With winter fast approaching and chilly weather already here, the homeless people of the East End have one option beside the county’s Social Services department for temporary shelter if they can’t find a place warm to say overnight.
Maureen’s Haven in Riverhead coordinates a network of 18 rotating “host facilities” at places of worship on the North and South Forks, from Riverhead and Westhampton to Greenport and East Hampton, including Chris Episcopal Church in Sag Harbor, which receives support in its work from Temple Adas Israel and the Unitarian Universalist Congregation of the South Fork.
The church most recently hosted 10 people overnight from Sunday to Monday, November 25 to 26, and is scheduled to host the last Sunday night of the month through the winter, according to Rev. Karen Campbell of Christ Episcopal Church.
“Guests,” as clients are called, must first be screened at the Maureen’s Haven office, and then are driven to whichever host facility is open for the night, where volunteers chaperone and do the set-up, the cooking and the clean-up, according to Maureen’s Haven executive director Dan O’Shea.
Host sites have operated from November 1 through March 30 in past years but this winter they will serve through April because of last year’s sharply raw early spring weather, Mr. O’Shea said.
Maureen’s Haven is the only homeless advocacy group on the East End, operating last year on revenues of about $296,000, 77 percent of which came from contributions.
Looking to reaffirm its connections on the South Fork, Maureen’s Haven will hold its first “winter benefit and celebration” in Southampton from 6 to 9 p.m. on Saturday, December 1 at Seasons of Southampton restaurant at 15 Prospect Street. The event will include “light bites,” a complimentary glass of wine, a silent auction and dancing to the music of DJ Michael and East End Entertainment. Tickets are $50 and may be purchased on line at winterbenefit.brownpapertickets.com.
Rev. Campbell said the proceeds from the benefit will be divided up among the host facilities for expenses, such as replacing damaged or worn out blow-up beds and washing bedding, which costs as much as $300 a night. Volunteers provide and prepare the food served at the church. Last Sunday, teens over age 16 from Temple Adas Israel set up and made the beds for the incoming guests and women from the temple knitted scarves that they presented in gift bags.

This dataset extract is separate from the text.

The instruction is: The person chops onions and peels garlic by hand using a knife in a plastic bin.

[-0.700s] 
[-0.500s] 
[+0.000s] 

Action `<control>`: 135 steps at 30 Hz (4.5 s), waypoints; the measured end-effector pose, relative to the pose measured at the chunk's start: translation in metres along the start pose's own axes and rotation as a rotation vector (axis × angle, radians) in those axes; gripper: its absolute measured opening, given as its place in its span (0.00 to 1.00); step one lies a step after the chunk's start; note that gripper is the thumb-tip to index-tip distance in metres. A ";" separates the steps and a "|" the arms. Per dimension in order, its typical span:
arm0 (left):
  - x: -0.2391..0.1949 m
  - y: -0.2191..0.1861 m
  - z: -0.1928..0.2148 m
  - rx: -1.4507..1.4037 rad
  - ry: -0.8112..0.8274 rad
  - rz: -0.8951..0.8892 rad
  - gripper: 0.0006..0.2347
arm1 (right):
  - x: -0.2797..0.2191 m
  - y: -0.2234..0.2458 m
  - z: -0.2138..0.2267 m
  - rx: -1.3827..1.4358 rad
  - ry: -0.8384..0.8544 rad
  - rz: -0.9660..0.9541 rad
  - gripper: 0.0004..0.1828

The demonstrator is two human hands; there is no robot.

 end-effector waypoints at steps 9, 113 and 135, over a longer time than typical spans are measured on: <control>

The Temple received a grant from the Village of Sag Harbor last year to buy new blow up beds, Rev. Campbell said. Volunteers are need at her church in Sag Harbor, she said, especially to help with the clean-up on Monday mornings. Call the church office at (631) 725-0128 for details.
Maureen’s Haven is named after Dominican Sister Maureen Michael, who attempted to launch an outreach program for the East End’s homeless in the 1990s but passed away before succeeding. In 2002, “Kay Kidde came along and organized the Peconic Community Council,” Mr. O’Shea said, of which Maureen’s Haven is a part. Ms. Kidde funded the program’s day center at 10 Lincoln Street in Riverhead, where Maureen’s Haven provides guidance and services for the homeless and screens guests before overnight stays.
Full-time employees are Mr. O’Shea and program manager Jennifer Troiano. There is a part-time case manager and a part-time social worker as well as part-time drivers who take people to host facilities.
Mr. O’Shea said last year about 100 people used the winter shelter program, for which “2,498 beds were made” over the course of the winter at the various host sites, Mr. O’Shea said. Hundreds of volunteers help throughout the season at the host sites. On any particularly cold winter night, “our capacity is about 30 guests across the North and South Forks,” Mr. O’Shea said. The service is offered five nights a week through the season; two nights a week (Tuesdays and Thursdays), John’s Place at the Mattituck Presbyterian Church provides separate hosting services in association with the Episcopal Church of the Redeemer in Mattituck.